FATHER/SON/REBEL Against this political backdrop (which now includes a rebellion percolating with Northumberland’s family), Shakespeare shifts to explore the family dynamics of a father with expectations of his son who doesn’t act like an heir to the throne. While Shakespeare is drawing on English history to tell his story, he masterfully taps into the tensions between parents and children that have remained frustratingly true in every era. In addition to feeling the disappointment of an “underperforming” child (Prince Hal), King Henry praises the battlefield accomplishments of the son of Northumberland (Hotspur). Shakespeare masterfully gives us a father (a King) and son (an heir) in turmoil and a rival to that son (a rebel) who threatens the throne. On top of that powder keg, Shakespeare writes a soliloquy for the wayward Prince at the end of the second scene in which he clearly admits that he’s going to keep acting the role of a delinquent for a while, but when it’s time for him to be king, he will blow away the low expectations he’s set (which happens in Henry V). The palpable scenario of parent, child, rival, and the collision course they’re on makes this play perfect for required reading in every American high school today.

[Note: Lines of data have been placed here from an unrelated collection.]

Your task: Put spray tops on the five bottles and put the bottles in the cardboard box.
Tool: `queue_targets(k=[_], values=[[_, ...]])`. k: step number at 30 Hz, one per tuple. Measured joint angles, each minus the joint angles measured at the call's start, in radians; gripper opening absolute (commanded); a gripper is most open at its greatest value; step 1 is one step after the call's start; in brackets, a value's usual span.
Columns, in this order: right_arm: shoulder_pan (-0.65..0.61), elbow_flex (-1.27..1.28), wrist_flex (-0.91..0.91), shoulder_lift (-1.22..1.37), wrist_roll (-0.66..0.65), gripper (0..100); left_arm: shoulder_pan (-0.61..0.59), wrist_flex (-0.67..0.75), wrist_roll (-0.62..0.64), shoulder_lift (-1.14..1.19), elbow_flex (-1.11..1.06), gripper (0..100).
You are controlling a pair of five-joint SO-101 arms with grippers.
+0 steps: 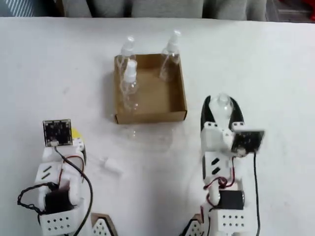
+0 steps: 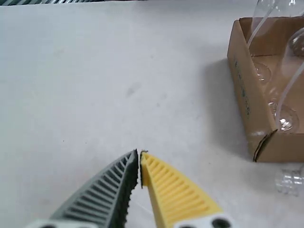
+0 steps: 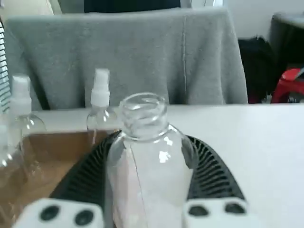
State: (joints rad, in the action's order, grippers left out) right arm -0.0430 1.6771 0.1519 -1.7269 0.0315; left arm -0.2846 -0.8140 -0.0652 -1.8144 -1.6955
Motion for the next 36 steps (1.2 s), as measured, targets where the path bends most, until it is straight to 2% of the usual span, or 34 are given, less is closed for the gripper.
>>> queue_targets(k=[9,17,20,25,30,36], values=[[-0.006,0.005,0.163,-0.052,0.086,1.6,0.0,0.0,0.0,0.0,0.0,3],[-0.005,0.005,0.244,-0.052,0.091,1.6,0.028,0.0,0.0,0.0,0.008,3],[-0.005,0.005,0.267,-0.052,0.091,1.6,0.038,-0.049,0.0,0.0,0.051,3],[-0.005,0.005,0.301,-0.052,0.091,1.6,0.13,-0.164,0.0,0.0,0.124,3],[-0.005,0.005,0.301,-0.052,0.091,1.6,0.213,-0.213,0.0,0.0,0.14,3],[-0.005,0.005,0.301,-0.052,0.091,1.6,0.319,-0.304,-0.147,0.0,0.14,3]])
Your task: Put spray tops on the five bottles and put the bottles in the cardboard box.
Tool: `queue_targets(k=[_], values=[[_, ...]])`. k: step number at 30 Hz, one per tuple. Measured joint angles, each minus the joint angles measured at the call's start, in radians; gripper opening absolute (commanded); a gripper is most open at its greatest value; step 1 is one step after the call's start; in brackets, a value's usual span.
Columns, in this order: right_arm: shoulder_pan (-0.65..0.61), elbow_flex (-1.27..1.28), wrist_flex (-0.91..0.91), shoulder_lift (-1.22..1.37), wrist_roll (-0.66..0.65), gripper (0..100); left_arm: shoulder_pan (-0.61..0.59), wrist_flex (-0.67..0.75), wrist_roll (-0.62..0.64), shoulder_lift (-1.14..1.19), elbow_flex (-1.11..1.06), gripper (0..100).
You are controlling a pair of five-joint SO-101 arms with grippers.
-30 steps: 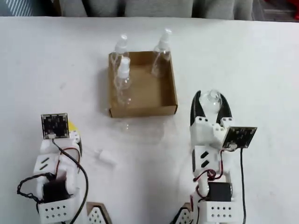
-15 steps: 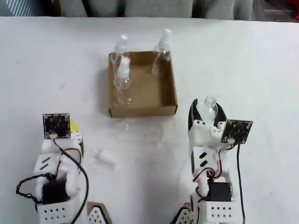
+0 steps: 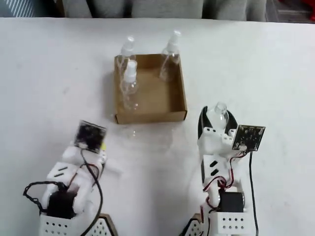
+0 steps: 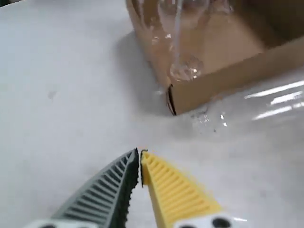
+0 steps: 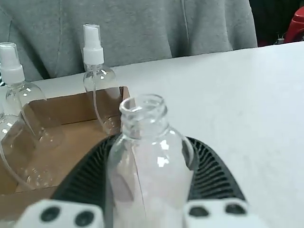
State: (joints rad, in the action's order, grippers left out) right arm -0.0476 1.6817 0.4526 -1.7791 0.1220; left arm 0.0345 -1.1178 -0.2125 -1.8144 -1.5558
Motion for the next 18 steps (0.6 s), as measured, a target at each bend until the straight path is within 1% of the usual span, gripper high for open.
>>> queue_targets(k=[4,7,10,12,14,18], values=[[0.0,0.0,0.012,0.0,0.0,1.6,0.023,-0.035,-0.086,0.0,0.0,3],[0.0,0.0,0.012,0.0,0.0,1.6,0.031,-0.035,-0.124,0.04,0.029,10],[0.0,0.0,0.012,0.0,0.0,1.6,0.029,-0.037,-0.157,0.201,0.135,18],[0.0,0.0,0.012,0.0,0.0,1.6,0.048,-0.054,-0.206,0.341,0.226,20],[0.0,0.0,0.012,0.0,0.0,1.6,0.072,-0.103,-0.287,0.499,0.318,19],[0.0,0.0,0.012,0.0,0.0,1.6,0.138,-0.209,-0.491,0.798,0.457,14]])
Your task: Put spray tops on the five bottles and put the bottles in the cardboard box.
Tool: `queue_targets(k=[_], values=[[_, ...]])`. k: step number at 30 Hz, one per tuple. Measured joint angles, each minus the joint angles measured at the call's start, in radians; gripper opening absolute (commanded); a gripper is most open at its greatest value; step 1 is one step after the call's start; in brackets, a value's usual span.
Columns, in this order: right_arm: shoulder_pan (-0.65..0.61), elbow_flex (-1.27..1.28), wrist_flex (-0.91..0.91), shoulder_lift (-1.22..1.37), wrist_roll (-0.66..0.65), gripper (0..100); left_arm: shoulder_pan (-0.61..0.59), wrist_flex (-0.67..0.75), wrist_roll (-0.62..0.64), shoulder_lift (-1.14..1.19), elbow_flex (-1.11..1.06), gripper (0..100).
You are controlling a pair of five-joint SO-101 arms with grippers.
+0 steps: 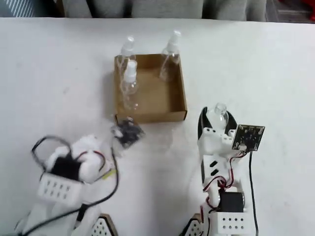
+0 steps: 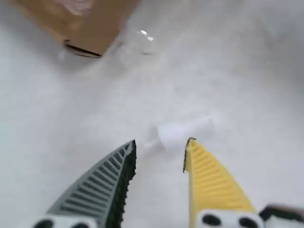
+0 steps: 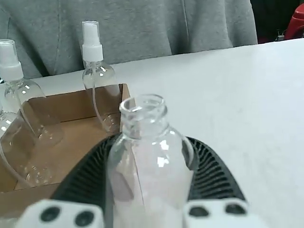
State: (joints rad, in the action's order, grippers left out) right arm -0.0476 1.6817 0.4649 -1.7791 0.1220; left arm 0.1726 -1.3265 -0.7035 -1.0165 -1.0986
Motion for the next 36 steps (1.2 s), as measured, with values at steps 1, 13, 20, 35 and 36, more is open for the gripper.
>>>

FALSTAFF The above setup makes for an amazing play. But Shakespeare gives us far more: he gives us Falstaff. If you don’t already know and love Falstaff, it might seem like hyperbole for me to agree with literary critic Harold Bloom’s assertion that Falstaff is a cornerstone of Shakespeare’s triumph in creating three-dimensional characters who not only transformed and transcended theatre, but invented human nature as we know it today. Hyperbole or fact: Falstaff is a magnificent creation who is a father figure and roguish companion to the Prince, an abominable misleader of youth, a master actor, a monstrous liar, a mountain of fun, and the king of misrule in the Neverland of Eastcheap. When Falstaff turns a joke-fest into something more serious by telling the Prince: “Banish plump Jack and banish all the world,” Hal responds: “I do, I will.” From his soliloquy about his future reformation to this foreshadowing of banishing Falstaff, the Prince is clear about how this buddy flick love story will end in Part Two of this saga.
We hope you enjoy Part One of the Father, Son, and Falstaff.